Do less! Reduce the amount of cleaning you do - obviously keeping hygiene etc in mind. But if you've got a full schedule and are stressing about fitting in the vaccuuming, maybe that is something that you could let slide this week? And maybe next week the bathrooms can have a quick wipe down instead of a full deep clean?
Make a list of all the jobs that you do, and circle the ones you never get around to. Those are the lead suspects for jobs that could be outsourced.
Paying service businesses to take care of them is one option for outsourcing; an alternative is to start a neighbourhood or friends co-operative. Compare notes on what needs to be done, and see if there is an option to distribute the load that way.
A simple example of this is cooking a double batch once a week, and sharing the extra batch with a friend; they do the same, and voila - one night off cooking.
You could exchange laundry folding for ironing.

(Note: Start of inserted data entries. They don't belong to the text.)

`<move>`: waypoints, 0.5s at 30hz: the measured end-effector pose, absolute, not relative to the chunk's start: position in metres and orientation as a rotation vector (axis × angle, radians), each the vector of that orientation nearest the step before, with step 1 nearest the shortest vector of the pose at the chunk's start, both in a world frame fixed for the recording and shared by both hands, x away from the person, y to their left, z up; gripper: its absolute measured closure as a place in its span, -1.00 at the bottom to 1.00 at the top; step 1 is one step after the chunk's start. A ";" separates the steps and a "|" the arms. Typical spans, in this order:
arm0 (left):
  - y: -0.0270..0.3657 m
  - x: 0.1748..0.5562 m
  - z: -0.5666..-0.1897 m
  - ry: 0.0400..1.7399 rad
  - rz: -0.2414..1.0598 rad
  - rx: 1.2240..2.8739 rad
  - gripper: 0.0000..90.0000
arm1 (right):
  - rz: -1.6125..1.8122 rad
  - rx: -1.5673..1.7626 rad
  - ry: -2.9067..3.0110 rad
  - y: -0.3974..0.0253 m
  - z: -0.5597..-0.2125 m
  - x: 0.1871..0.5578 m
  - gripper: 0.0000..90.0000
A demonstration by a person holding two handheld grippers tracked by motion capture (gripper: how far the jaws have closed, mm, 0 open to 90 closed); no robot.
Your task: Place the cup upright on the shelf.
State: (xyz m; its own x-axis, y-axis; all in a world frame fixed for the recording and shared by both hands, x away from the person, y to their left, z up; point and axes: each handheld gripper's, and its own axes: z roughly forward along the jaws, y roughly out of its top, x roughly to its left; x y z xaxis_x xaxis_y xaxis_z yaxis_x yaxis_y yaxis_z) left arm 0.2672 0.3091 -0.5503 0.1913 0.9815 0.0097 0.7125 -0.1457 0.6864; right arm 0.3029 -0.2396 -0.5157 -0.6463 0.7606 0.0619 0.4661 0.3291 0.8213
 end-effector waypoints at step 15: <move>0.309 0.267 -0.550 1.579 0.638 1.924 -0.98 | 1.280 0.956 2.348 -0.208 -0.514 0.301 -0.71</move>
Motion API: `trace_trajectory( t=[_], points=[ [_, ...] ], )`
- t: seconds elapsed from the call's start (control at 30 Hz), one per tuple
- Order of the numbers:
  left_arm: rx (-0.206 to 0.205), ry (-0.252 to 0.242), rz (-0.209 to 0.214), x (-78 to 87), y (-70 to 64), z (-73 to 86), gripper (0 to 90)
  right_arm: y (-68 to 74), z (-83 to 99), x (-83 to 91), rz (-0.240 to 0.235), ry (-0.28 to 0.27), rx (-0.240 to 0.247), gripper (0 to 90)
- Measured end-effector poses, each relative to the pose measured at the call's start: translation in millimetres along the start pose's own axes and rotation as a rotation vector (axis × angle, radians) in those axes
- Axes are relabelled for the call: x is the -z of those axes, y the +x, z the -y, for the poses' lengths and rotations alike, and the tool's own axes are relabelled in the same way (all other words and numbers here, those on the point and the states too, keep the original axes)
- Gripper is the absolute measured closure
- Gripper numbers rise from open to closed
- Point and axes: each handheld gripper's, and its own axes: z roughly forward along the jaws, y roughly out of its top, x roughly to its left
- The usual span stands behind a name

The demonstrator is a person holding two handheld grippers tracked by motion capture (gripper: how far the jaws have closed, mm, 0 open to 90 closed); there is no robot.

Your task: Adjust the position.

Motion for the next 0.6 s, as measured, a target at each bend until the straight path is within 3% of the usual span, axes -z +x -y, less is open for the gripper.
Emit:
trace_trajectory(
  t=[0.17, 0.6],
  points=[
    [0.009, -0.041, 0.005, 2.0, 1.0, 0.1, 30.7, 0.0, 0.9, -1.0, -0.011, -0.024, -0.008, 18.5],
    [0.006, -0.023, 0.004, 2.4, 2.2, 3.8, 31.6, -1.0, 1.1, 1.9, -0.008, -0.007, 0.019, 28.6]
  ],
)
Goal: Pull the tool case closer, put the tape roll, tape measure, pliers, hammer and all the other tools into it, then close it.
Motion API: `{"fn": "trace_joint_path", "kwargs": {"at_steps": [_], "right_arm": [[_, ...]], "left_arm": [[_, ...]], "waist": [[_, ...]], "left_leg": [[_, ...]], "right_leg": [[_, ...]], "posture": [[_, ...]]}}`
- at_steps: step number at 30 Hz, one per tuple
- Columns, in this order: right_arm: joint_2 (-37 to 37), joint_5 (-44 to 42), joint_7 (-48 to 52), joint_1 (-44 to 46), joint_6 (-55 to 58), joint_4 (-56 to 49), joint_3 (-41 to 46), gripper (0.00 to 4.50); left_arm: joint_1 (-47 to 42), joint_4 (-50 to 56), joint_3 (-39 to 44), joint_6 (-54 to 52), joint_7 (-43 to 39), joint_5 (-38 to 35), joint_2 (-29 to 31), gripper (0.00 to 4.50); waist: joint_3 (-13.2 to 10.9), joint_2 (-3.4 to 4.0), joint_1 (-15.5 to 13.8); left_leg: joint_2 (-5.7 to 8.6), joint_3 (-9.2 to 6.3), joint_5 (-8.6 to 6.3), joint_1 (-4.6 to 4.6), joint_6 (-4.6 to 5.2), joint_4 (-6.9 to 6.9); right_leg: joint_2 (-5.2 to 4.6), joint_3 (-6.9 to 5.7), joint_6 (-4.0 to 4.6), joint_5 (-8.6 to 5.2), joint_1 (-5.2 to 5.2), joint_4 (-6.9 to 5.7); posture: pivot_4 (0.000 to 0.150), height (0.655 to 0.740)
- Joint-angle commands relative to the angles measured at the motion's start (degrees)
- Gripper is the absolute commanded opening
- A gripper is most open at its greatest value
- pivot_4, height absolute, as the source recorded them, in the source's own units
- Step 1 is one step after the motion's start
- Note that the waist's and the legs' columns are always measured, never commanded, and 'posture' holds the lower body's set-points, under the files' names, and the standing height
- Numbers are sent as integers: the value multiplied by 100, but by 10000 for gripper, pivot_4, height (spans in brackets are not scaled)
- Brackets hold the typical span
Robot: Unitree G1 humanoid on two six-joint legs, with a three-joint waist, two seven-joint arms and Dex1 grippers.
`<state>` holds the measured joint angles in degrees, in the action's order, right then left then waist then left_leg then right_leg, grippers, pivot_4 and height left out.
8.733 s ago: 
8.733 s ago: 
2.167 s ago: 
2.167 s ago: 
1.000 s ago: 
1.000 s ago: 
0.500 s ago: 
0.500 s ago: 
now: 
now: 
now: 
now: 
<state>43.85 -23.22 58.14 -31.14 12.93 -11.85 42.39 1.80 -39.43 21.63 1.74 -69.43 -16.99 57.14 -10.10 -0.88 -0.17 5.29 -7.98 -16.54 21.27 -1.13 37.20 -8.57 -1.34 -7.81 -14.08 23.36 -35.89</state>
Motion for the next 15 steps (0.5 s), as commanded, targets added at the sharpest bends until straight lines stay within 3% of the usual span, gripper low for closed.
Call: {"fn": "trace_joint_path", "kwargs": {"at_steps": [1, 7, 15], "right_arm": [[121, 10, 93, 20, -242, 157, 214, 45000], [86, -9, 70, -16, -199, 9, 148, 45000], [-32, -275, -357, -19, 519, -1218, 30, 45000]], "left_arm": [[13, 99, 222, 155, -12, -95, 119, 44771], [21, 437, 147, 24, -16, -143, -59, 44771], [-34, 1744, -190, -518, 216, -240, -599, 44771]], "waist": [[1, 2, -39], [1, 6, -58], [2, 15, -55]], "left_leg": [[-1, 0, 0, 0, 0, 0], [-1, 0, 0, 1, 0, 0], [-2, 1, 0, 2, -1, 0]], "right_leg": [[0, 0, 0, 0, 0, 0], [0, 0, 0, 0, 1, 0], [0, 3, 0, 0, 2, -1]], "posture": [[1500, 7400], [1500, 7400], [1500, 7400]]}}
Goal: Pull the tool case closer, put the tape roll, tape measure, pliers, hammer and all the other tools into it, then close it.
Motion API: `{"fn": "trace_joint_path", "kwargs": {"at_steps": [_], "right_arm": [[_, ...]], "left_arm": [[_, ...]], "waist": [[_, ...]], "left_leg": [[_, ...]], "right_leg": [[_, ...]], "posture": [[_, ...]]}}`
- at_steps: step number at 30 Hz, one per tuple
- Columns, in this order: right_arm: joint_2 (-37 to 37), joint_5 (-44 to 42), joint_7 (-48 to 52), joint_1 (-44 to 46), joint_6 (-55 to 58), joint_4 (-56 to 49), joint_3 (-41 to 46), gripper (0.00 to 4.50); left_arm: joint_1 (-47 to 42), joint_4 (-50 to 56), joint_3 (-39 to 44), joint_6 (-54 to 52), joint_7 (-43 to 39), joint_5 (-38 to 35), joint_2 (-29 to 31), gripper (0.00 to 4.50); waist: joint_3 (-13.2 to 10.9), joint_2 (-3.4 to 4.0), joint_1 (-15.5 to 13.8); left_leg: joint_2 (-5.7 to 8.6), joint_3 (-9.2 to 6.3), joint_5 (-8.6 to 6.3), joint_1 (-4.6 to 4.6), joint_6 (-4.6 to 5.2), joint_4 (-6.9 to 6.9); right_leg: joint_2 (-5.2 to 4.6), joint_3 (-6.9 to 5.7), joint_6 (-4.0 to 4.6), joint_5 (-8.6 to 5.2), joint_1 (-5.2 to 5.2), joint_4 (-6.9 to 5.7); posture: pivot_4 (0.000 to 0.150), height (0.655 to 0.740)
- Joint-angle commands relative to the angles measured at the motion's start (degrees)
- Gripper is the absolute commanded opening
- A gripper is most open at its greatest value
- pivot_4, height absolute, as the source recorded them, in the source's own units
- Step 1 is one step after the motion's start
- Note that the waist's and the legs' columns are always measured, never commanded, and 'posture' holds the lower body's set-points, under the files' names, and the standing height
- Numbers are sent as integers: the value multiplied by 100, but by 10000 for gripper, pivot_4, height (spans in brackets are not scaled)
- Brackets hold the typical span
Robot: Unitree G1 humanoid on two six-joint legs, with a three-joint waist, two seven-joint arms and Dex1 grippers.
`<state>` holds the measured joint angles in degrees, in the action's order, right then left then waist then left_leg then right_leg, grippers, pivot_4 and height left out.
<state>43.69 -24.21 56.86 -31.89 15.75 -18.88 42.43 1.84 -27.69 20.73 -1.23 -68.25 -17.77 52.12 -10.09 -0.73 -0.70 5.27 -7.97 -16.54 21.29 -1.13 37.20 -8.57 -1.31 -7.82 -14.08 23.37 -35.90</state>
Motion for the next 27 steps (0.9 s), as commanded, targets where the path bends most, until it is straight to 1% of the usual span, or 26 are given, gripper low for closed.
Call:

You could have a playdate agreement where the kids go to a friend's so you can get your exercise in, with you reciprocating on another day so your friend can do the same.
I realise in the paragraph above that what I'm describing is a village, which is something that I'm hyper-aware that we are missing in today's society. That's a whole other blog post - this essay is already long enough.
The bottom line is that we need to find a way to distribute the load more evenly, more fairly within households. The means other people need to pick up the slack, or we bring in reinforcements in the form of friends, family or professionals. Food for thought, isn't it?